- **WHAT TO PRODUCE**
Type out the data again, word for word and in full.

******************************

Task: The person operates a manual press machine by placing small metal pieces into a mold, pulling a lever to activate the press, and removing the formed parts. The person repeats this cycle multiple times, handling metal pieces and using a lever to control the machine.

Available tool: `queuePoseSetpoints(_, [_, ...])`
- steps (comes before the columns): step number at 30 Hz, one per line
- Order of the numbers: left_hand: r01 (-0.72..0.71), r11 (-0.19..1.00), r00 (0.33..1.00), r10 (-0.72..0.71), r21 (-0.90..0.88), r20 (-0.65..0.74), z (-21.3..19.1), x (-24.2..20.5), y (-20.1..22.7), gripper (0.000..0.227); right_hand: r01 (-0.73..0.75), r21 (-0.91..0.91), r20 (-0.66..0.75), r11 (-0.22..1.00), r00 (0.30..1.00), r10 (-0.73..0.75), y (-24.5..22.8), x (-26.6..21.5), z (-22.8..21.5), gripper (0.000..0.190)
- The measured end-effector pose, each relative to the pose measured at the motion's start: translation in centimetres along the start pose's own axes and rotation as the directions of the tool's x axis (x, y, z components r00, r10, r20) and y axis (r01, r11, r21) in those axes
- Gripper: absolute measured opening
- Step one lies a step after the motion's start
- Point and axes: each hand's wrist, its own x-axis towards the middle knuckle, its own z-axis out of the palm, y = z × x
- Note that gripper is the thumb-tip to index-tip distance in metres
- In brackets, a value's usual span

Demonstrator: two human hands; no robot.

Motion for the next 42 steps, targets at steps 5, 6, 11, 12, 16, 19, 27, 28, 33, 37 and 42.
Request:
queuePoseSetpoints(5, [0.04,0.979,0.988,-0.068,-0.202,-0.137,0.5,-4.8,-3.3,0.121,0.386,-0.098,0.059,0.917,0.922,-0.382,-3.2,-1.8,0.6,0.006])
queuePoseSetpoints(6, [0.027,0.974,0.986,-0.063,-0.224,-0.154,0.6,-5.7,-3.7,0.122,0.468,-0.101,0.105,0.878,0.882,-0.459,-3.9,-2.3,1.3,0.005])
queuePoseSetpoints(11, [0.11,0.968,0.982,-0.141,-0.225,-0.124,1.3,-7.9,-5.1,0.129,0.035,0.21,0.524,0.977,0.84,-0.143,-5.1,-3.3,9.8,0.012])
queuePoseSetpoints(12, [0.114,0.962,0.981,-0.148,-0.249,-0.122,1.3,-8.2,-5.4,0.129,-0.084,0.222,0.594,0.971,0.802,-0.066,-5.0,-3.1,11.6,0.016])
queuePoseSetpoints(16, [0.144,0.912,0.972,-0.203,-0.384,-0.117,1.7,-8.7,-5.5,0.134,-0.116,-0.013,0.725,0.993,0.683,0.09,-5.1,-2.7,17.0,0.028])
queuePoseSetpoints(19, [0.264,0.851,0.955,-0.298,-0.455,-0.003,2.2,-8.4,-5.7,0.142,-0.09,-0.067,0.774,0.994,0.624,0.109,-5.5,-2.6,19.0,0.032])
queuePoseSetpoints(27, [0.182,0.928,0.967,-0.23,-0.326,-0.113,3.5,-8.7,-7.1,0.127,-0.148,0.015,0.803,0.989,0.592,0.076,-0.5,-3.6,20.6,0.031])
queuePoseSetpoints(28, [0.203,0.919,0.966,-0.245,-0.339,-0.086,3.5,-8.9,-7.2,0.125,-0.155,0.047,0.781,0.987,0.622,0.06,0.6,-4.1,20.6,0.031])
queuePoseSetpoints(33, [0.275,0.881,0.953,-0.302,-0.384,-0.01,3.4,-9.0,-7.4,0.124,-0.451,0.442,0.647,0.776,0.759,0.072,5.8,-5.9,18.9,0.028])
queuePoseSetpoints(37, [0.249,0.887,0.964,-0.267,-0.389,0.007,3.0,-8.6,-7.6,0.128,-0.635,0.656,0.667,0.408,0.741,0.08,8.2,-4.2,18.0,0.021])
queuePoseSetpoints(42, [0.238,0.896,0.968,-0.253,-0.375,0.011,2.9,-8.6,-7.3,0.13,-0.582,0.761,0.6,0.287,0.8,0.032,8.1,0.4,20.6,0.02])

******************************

- **EXERCISE ANSWER**
Task: The person operates a manual press machine by placing small metal pieces into a mold, pulling a lever to activate the press, and removing the formed parts. The person repeats this cycle multiple times, handling metal pieces and using a lever to control the machine.

Available tool: `queuePoseSetpoints(_, [_, ...])`
- steps (comes before the columns): step number at 30 Hz, one per line
- Order of the numbers: left_hand: r01 (-0.72..0.71), r11 (-0.19..1.00), r00 (0.33..1.00), r10 (-0.72..0.71), r21 (-0.90..0.88), r20 (-0.65..0.74), z (-21.3..19.1), x (-24.2..20.5), y (-20.1..22.7), gripper (0.000..0.227); right_hand: r01 (-0.73..0.75), r21 (-0.91..0.91), r20 (-0.66..0.75), r11 (-0.22..1.00), r00 (0.30..1.00), r10 (-0.73..0.75), y (-24.5..22.8), x (-26.6..21.5), z (-22.8..21.5), gripper (0.000..0.190)
- The measured end-effector pose, each relative to the pose measured at the motion's start: translation in centimetres along the start pose's own axes and rotation as the directions of the tool's x axis (x, y, z components r00, r10, r20) and y axis (r01, r11, r21) in those axes
- Gripper: absolute measured opening
- Step one lies a step after the motion's start
- Point and axes: each hand's wrist, its own x-axis towards the middle knuckle, its own z-axis out of the palm, y = z × x
- Note that gripper is the thumb-tip to index-tip distance in metres
- In brackets, a value's usual span

Demonstrator: two human hands; no robot.

Motion for the next 42 steps, targets at steps 5, 6, 11, 12, 16, 19, 27, 28, 33, 37 and 42.
Request:
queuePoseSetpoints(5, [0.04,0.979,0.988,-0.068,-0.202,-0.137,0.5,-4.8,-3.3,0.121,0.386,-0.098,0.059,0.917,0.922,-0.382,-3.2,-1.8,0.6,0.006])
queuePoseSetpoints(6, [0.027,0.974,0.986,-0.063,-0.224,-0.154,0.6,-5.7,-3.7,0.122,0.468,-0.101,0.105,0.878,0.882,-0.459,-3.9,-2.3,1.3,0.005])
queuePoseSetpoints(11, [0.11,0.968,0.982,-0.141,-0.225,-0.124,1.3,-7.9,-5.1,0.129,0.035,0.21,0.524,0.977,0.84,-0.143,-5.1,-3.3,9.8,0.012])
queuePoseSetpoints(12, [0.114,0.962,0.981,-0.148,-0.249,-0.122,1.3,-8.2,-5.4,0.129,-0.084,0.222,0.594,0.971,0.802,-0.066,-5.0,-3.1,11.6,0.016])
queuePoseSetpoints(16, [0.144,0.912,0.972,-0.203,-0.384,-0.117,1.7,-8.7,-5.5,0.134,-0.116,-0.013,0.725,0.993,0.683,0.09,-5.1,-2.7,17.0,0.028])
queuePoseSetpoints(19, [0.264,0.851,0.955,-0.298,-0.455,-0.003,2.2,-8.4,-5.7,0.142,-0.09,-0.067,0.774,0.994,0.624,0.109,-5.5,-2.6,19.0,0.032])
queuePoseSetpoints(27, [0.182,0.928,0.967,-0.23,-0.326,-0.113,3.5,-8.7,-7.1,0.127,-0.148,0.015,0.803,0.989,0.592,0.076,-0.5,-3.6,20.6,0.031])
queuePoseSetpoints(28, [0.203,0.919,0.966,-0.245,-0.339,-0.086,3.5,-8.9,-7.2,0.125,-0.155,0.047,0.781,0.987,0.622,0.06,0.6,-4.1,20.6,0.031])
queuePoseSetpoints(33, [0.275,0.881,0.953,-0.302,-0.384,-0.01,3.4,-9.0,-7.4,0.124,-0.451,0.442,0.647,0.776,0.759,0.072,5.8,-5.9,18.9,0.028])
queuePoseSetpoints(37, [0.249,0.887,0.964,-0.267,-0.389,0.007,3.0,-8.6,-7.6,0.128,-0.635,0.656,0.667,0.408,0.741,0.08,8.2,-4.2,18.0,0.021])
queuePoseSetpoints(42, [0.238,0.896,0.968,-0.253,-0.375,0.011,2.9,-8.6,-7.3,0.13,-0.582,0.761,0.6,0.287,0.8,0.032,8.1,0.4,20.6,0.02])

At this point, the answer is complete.